気象庁により「酷暑日(最高気温40℃以上の日)」が制定された今年、全国のさまざまな地点で酷暑日が記録されました。厳しい暑さが続いた夏ですが、例年以上に健康への配慮が必要とされた疾患が「新型コロナウイルス感染症」でした。秋を迎えてもなお、罹患した場合の後遺症に対する注意が必要です。本記事では、最新の知見と専門医からのメッセージをもとに、その実態と対策をお届けします。
夏こそ要注意だった「新型コロナウイルス感染症」
「新型コロナウイルス感染症」は夏に患者数が増える傾向があるうえ、夏の免疫力の低下が発症のリスクを高める原因になります。また、患者の一部には後遺症が現れ、その症状によっては秋以降の生活に影響を与える可能性もあるので要注意です。
■(1)感染の波が繰り返し夏と冬にピークを迎える
感染症が発生しやすい季節といえば冬のイメージがありますが、「新型コロナウイルス感染症」は冬だけでなく夏にも感染のピークを迎える傾向がみられます。
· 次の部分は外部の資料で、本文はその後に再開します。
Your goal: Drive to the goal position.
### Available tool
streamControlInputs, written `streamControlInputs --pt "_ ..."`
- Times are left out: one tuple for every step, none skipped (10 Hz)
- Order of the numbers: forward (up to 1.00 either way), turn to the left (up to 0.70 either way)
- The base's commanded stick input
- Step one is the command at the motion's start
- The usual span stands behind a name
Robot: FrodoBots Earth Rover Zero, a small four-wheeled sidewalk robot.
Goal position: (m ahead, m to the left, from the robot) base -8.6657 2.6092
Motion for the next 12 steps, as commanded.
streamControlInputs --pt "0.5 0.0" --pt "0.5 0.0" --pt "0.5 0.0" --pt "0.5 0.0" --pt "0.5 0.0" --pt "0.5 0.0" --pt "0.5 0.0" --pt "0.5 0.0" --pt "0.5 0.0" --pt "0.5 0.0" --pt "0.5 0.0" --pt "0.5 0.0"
■(2)酷暑の影響により免疫力が低下し、感染リスクが増大
屋外の暑さやエアコンのある場所との気温差に対応するため、自律神経が働き続けて疲弊しやすくなります。体に大きな負担がかかるうえ、暑さにより睡眠不足になりやすく、十分な休養が取れないため免疫力の低下が引き起こされます。